The featured artists of Presentation 001 included:
Sam Ebohon, painter
Obinna Makata, sculptor, fabrics, inks and acrylics
Joshua Nmesirionye, painter
David Dosunmi, photographer
Diseye Tantua, Afro-Pop Art
Kehinde Sanwo, oil, watercolor, charcoal, pastel, and abstract photography
Emeka Nwagbara, oil painter
Olufemi Oyewole, watercolorist
Olusegun Adejumo, painter

While Presentation 001 may have closed this summer, Ibitayo is far from done bringing African art to American audiences. His future plans involve branching out from Nigeria to include other contemporary artists from across the continent. "There is a universal quality to contemporary African art. It really is for everyone. There's nothing here that could not be on anyone's wall, regardless of what it is."

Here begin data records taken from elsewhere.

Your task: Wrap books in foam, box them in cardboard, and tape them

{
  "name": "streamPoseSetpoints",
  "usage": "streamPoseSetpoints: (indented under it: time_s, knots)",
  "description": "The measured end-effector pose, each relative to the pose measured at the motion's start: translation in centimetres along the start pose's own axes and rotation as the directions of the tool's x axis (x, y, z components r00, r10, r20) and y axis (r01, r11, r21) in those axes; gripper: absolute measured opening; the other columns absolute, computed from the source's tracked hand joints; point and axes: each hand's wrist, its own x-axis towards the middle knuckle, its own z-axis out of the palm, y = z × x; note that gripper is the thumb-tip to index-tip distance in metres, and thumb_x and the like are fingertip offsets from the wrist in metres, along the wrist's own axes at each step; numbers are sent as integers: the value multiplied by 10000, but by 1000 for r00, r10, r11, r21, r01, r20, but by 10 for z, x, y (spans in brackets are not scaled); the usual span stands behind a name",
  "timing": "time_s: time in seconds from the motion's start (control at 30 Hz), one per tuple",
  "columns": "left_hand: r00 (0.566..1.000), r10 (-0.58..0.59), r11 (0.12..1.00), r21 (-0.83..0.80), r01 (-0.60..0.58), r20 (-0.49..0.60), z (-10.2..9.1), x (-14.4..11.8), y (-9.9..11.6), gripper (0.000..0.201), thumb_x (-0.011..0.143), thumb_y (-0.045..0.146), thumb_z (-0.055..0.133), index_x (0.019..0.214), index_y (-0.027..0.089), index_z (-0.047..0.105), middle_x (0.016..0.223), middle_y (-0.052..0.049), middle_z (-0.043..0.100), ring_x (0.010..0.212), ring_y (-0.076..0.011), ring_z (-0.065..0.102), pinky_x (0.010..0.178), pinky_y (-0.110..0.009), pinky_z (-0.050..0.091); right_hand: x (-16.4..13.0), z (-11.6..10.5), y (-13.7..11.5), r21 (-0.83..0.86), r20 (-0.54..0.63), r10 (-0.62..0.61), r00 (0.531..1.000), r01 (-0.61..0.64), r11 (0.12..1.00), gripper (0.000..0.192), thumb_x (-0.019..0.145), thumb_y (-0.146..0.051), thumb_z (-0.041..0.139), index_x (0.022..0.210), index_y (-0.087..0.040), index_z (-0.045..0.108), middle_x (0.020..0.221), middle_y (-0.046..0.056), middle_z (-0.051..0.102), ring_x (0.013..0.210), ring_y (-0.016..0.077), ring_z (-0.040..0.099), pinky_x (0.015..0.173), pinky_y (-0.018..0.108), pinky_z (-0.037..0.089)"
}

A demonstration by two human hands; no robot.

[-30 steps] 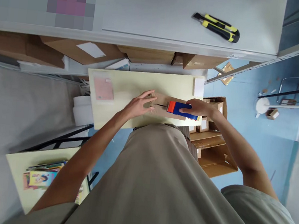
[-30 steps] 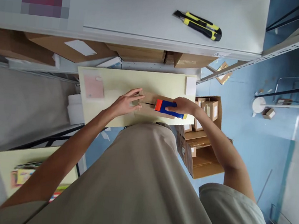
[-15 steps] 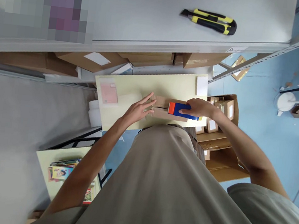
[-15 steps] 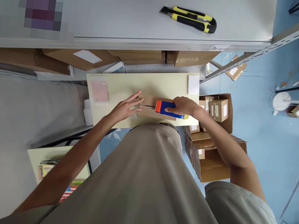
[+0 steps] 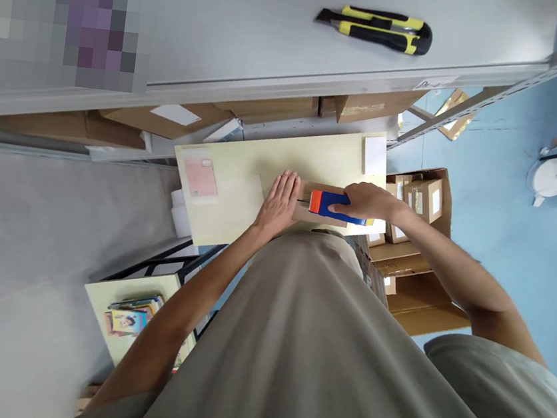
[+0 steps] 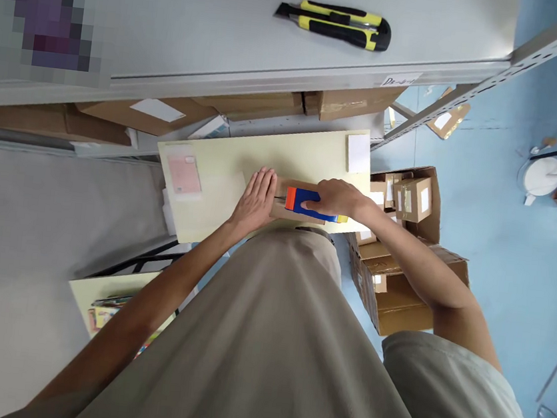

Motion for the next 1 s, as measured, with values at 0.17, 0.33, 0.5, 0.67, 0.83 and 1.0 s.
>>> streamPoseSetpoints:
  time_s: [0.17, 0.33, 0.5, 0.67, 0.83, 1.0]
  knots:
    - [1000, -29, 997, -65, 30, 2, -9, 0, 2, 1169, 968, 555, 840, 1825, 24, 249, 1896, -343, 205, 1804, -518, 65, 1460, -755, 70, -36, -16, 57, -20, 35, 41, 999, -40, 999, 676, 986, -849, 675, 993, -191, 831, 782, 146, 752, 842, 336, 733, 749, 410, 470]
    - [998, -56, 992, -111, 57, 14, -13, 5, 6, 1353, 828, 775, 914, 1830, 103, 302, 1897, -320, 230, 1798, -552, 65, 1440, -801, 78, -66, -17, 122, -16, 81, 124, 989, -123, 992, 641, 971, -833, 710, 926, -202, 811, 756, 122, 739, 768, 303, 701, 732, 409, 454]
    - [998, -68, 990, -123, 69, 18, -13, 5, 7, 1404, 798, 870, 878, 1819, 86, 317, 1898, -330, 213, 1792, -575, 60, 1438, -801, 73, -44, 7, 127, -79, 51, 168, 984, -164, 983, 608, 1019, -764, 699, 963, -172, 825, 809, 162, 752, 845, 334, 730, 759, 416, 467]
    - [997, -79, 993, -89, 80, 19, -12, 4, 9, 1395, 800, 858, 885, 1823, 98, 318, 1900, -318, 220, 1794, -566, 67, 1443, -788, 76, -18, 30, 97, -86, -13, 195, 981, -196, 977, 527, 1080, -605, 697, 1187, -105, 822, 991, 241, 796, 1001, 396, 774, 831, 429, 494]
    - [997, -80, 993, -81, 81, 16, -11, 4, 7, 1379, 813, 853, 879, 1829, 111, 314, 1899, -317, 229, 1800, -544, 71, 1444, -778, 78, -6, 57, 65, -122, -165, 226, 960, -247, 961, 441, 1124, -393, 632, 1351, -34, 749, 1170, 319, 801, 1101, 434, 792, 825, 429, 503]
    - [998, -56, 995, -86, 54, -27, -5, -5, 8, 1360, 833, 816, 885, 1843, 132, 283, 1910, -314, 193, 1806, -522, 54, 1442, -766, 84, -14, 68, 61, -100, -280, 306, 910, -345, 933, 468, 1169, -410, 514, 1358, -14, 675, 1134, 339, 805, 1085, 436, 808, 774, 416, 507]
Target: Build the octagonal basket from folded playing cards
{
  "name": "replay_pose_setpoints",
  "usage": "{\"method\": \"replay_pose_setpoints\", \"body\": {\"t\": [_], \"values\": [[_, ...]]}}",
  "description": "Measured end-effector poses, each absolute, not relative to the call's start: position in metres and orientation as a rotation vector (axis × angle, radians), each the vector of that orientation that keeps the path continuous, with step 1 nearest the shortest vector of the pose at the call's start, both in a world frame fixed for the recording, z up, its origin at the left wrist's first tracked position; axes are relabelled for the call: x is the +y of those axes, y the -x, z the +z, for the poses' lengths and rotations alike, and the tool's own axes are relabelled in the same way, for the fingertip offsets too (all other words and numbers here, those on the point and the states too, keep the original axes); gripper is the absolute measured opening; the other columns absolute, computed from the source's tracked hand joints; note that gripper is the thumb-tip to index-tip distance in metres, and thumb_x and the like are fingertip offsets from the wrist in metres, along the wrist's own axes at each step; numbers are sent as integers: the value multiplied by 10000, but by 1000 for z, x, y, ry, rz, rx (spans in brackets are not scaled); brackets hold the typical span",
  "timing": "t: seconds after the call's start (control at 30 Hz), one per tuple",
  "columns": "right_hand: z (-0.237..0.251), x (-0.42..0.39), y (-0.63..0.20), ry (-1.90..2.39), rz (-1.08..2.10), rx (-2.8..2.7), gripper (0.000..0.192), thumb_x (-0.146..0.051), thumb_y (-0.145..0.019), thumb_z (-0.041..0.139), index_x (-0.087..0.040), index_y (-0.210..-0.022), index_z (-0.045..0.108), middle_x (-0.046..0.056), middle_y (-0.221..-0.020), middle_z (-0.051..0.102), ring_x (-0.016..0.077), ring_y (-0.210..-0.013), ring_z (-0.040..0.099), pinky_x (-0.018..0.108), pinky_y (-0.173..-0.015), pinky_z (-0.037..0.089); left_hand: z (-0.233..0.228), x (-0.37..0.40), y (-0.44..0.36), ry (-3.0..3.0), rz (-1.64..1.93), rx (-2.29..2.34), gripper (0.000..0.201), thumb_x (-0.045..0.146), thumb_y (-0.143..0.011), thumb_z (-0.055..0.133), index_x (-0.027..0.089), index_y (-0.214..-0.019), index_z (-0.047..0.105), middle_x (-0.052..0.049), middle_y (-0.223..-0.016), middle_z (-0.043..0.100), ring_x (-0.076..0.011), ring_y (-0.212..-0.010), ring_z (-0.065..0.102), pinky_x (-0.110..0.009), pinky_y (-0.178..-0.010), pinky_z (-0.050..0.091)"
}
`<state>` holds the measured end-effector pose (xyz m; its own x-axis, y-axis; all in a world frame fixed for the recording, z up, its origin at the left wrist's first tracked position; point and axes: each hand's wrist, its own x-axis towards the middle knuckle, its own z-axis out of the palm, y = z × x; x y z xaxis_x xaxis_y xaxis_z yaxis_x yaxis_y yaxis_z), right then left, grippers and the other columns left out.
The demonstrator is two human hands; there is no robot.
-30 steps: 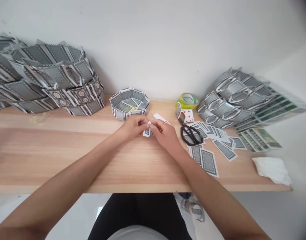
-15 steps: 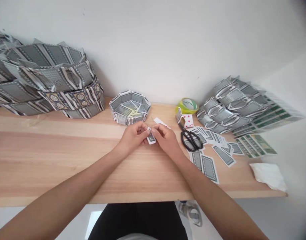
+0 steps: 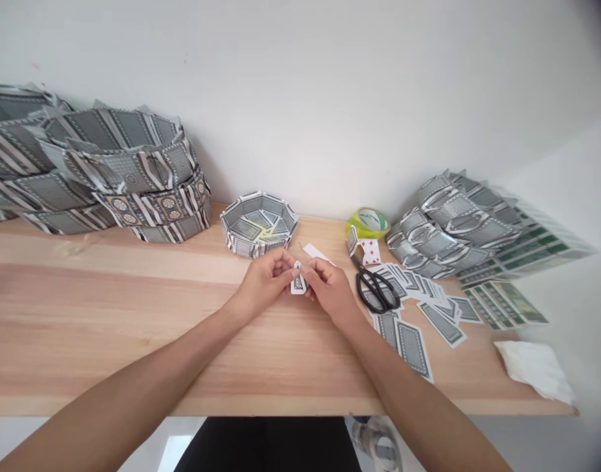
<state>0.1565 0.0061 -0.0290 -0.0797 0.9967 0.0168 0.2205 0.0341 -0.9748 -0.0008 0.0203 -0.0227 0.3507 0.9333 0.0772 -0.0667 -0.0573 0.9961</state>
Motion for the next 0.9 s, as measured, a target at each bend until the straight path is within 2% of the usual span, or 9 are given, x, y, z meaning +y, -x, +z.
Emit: {"method": "replay_pose_setpoints", "body": {"t": [0.23,0.4,0.6,0.83,0.9], "values": [[-33,8,-158,1330,1133,-1452,379,-536,-857,529,-193,-698,536,-42,-510,550,92,-414,460,210,-426,337,-23,21,2,-1470,1082,950,118,242,-818,597,177,-905,550,50,-621,548,-96,-565,520,-207,-557,407],[-30,6,-157,1272,1194,-1419,338,-506,-866,540,-194,-734,538,-52,-541,540,83,-430,445,207,-442,335,-20,19,4,-1533,1126,996,189,247,-843,568,186,-1021,555,41,-655,553,-115,-612,530,-221,-605,411],[-30,5,-158,1325,1109,-1436,363,-505,-887,508,-201,-689,504,-47,-522,534,104,-469,488,220,-480,364,-20,15,3,-1576,1018,929,255,324,-900,495,208,-1122,546,42,-655,525,-118,-559,508,-228,-557,397],[-33,4,-155,1263,1173,-1425,339,-519,-875,519,-208,-741,517,-48,-547,548,99,-458,462,219,-474,356,-22,15,3,-1628,1061,996,232,290,-881,519,209,-1095,563,55,-615,484,-120,-548,488,-231,-542,385],[-30,4,-154,1224,1206,-1413,335,-512,-872,531,-204,-741,517,-50,-549,542,88,-446,443,212,-459,340,-18,15,5,-1682,1076,1061,222,295,-907,484,209,-1098,557,52,-623,516,-123,-557,505,-238,-568,402]]}}
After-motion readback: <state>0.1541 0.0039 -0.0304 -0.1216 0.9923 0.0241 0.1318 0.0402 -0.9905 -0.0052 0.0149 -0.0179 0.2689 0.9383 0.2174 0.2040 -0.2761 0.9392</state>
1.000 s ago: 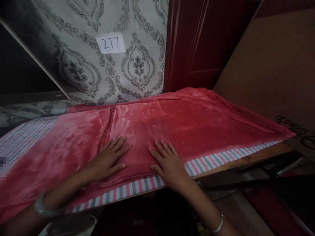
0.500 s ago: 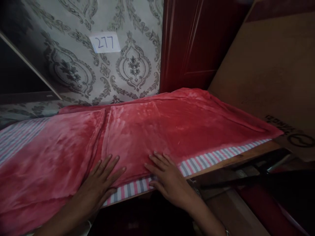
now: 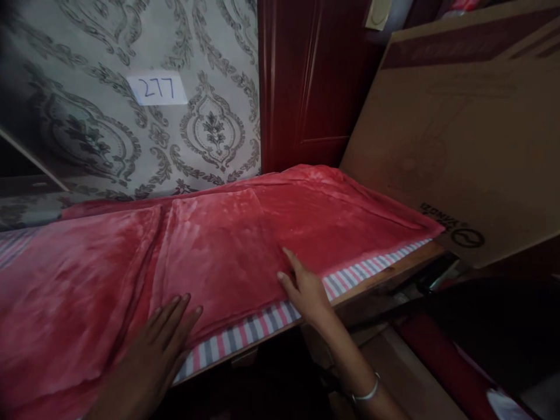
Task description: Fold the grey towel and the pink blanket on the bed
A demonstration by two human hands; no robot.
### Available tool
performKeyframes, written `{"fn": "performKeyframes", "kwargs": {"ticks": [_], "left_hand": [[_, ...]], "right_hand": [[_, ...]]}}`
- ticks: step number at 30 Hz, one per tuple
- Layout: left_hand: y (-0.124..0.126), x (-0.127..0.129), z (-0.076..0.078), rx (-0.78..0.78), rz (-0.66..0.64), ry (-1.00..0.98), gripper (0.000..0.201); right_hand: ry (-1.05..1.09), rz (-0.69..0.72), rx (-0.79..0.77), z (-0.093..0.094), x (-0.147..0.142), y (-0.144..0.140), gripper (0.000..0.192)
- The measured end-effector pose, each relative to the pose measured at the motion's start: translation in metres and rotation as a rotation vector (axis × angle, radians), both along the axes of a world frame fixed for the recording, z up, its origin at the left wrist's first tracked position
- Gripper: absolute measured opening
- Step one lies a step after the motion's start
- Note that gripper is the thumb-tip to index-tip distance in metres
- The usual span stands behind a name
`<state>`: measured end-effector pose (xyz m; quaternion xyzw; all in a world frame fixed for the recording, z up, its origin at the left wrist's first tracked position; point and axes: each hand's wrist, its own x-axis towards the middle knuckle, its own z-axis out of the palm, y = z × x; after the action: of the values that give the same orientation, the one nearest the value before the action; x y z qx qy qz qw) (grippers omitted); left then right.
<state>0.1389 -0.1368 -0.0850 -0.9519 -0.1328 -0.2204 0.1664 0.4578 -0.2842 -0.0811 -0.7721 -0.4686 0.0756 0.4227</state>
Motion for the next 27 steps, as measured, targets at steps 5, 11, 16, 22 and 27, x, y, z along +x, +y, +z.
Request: {"fn": "performKeyframes", "kwargs": {"ticks": [5, 11, 16, 22, 27], "left_hand": [[-0.008, 0.012, 0.027, -0.096, -0.047, -0.005, 0.057], [-0.013, 0.059, 0.041, -0.126, -0.039, 0.072, 0.069], [-0.013, 0.063, 0.016, -0.164, 0.058, 0.095, 0.062], [-0.015, 0.058, 0.014, -0.13, 0.055, 0.081, 0.062], [-0.014, 0.057, 0.008, -0.131, 0.06, 0.049, 0.064]], "right_hand": [[0.162, 0.024, 0.009, 0.006, 0.008, 0.003, 0.06], [0.375, 0.092, 0.028, 0.012, 0.021, 0.003, 0.061], [0.391, 0.222, 0.045, 0.003, 0.02, 0.01, 0.072], [0.353, 0.223, 0.08, -0.003, 0.014, 0.01, 0.064], [0.333, 0.233, 0.057, 0.003, 0.015, 0.004, 0.069]]}}
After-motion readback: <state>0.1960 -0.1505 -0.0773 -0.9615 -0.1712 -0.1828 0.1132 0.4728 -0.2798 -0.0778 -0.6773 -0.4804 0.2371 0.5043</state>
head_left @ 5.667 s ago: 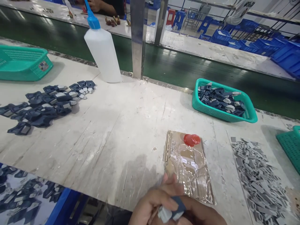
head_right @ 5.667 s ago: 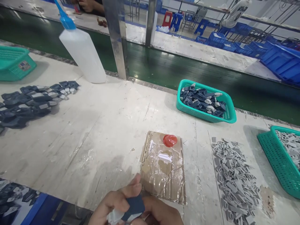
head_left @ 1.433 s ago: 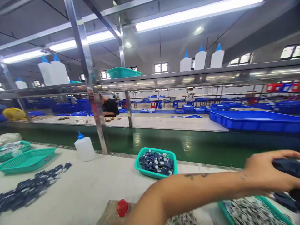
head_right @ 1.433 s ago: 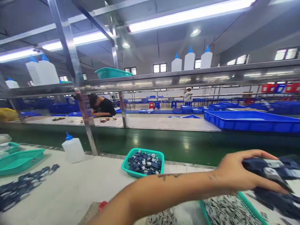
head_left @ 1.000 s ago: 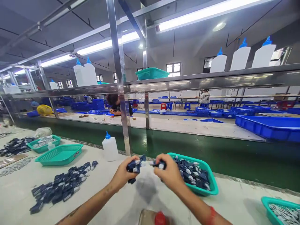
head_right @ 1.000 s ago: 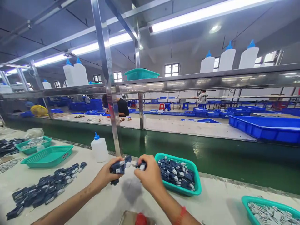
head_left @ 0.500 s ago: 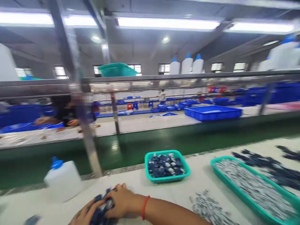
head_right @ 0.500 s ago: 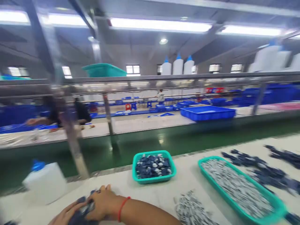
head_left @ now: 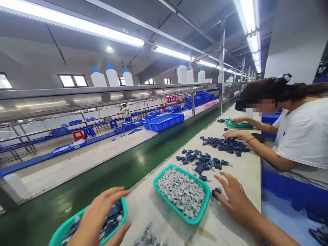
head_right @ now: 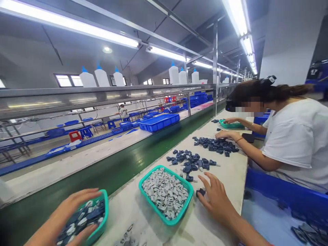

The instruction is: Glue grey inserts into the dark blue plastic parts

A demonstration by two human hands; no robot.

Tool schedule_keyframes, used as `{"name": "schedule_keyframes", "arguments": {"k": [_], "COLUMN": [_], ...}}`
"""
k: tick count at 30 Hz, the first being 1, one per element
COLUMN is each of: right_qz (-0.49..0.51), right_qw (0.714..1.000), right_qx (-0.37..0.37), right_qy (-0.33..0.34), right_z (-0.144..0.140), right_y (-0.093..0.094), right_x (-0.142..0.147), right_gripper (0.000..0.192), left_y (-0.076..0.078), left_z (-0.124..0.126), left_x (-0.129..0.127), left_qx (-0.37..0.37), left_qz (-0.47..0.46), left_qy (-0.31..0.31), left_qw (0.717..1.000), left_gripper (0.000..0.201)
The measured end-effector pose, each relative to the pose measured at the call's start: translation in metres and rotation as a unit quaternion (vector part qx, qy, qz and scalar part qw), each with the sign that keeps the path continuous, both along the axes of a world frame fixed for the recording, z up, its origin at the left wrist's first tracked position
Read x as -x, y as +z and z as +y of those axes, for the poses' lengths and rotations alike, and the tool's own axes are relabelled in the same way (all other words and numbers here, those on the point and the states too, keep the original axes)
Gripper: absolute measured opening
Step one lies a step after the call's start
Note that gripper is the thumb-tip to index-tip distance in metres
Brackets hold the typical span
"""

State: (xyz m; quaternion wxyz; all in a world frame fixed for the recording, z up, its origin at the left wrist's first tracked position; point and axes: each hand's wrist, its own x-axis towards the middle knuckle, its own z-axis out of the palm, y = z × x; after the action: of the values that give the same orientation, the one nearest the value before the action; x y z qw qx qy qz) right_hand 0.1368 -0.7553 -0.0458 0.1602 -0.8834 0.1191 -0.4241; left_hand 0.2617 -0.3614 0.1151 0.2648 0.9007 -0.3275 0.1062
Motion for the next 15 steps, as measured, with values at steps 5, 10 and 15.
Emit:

All the pieces featured in Presentation 001 were for sale, bringing economic opportunities (in addition to notoriety) to the artists involved. "It's an opportunity to reach new customers, new clients," said featured artist Joshua Nmesirionye. "I want to reach out to the international audience so they can hear my voice."


Gallery-goers and art patrons alike eagerly await Ibitayo's next project, an endeavor sure to continue Presentation 001's goal of shedding light on the rich and diverse stories of the contemporary African art scene.